▶ [Exercise brief]: Quote all lines below exactly. Images stay out.

● ● ● ● ●

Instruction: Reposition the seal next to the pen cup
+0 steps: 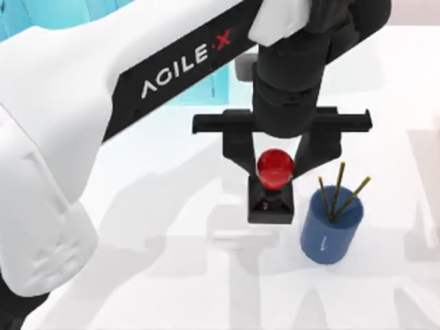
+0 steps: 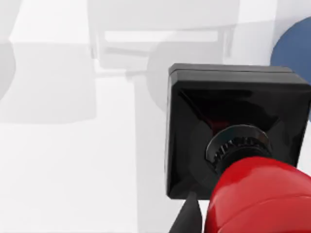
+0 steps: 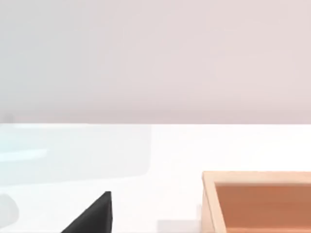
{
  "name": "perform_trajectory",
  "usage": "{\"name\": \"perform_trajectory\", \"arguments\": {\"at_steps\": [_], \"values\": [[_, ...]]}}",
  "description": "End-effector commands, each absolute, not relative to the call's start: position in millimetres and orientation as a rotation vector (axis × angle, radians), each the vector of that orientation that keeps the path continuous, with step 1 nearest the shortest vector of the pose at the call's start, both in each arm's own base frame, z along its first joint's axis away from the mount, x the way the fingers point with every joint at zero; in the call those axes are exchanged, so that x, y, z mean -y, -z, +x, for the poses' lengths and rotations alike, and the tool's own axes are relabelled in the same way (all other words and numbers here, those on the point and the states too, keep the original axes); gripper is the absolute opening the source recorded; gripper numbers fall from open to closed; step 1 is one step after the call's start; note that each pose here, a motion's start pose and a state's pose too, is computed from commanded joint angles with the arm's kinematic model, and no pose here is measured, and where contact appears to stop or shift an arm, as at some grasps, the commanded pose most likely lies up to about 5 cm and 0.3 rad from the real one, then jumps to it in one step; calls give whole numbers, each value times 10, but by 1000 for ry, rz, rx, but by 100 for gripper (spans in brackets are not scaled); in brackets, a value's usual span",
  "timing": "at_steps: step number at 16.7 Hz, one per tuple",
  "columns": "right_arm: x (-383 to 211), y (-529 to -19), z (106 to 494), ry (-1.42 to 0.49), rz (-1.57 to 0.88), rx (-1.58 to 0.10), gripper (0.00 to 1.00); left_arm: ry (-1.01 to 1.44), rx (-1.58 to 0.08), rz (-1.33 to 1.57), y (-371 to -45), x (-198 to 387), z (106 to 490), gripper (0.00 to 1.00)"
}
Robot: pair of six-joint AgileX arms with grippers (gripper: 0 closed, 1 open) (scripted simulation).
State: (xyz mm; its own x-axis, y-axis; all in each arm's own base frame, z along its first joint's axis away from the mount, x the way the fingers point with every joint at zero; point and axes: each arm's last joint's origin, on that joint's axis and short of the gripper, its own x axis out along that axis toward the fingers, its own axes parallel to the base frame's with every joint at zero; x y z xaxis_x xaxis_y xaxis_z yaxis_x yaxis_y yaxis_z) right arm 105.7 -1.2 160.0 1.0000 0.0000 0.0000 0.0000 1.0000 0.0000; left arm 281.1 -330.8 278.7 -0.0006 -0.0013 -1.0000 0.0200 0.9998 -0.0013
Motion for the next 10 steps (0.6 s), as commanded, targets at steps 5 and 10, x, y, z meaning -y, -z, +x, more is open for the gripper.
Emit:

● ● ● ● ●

▶ [Answer to the problem]:
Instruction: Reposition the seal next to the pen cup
+0 steps: 
+0 steps: 
+0 steps: 
{
  "name": "perform_trajectory",
  "usage": "{\"name\": \"perform_trajectory\", \"arguments\": {\"at_steps\": [_], \"values\": [[_, ...]]}}",
  "description": "End-effector commands, each absolute, not relative to the call's start: position in millimetres and orientation as a rotation vector (axis × angle, radians), each the vector of that orientation that keeps the path continuous, with step 1 nearest the shortest vector of the pose at the call's start, both in each arm's own base frame, z along its first joint's axis away from the mount, x the way the fingers point with every joint at zero; in the call those axes are exchanged, so that x, y, z mean -y, -z, +x, for the poses' lengths and rotations alike, and the tool's own axes are relabelled in the same way (all other words and numbers here, those on the point and the states too, keep the original axes); gripper is the absolute opening the source recorded; gripper numbers fall from open to closed; step 1 is one step after the call's start; note that each pose here, a motion's start pose and a state's pose too, is computed from commanded joint angles with the arm's kinematic model, and no pose here is measured, and where contact appears to stop or shift an arm, as at some grasps, the commanded pose most likely lies up to about 5 cm and 0.3 rad from the real one, then jumps to it in one step; calls give whole numbers, each value times 10, but by 1000 for ry, rz, rx, but by 100 for gripper (spans in brackets are not scaled); in brackets, a value's usual span",
  "timing": "at_steps: step number at 16.7 Hz, one per tuple",
  "columns": "right_arm: x (-383 to 211), y (-529 to -19), z (106 to 494), ry (-1.42 to 0.49), rz (-1.57 to 0.88), rx (-1.58 to 0.10), gripper (0.00 to 1.00); left_arm: ry (-1.01 to 1.44), rx (-1.58 to 0.08), rz (-1.33 to 1.57), y (-371 to -45), x (-198 to 387), z (106 to 490), gripper (0.00 to 1.00)"
}
Robot: pair of six-joint AgileX arms with grippers (gripper: 0 closed, 1 open) (scripted simulation).
State: (xyz mm; its own x-axis, y-axis; all in each arm's own base frame, z along its first joint's axis away from the mount, x the way the fingers point with every joint at zero; point and axes: each arm's last joint's origin, on that joint's axis and short of the gripper, its own x axis out along that axis toward the fingers, its own axes parallel to the base frame's with every joint at zero; x y z xaxis_x xaxis_y xaxis_z yaxis_x yaxis_y yaxis_z) right arm 105.7 -1.2 160.0 1.0000 0.0000 0.0000 0.0000 1.0000 0.0000; left arm 281.1 -330.8 278.7 -0.0006 -0.0013 -1.0000 0.0200 0.9998 -0.0013
Motion for the next 10 steps (0.6 s), as commanded, targets at steps 5 and 10, x, y, z meaning -y, -z, +x, more is open for the gripper.
Emit:

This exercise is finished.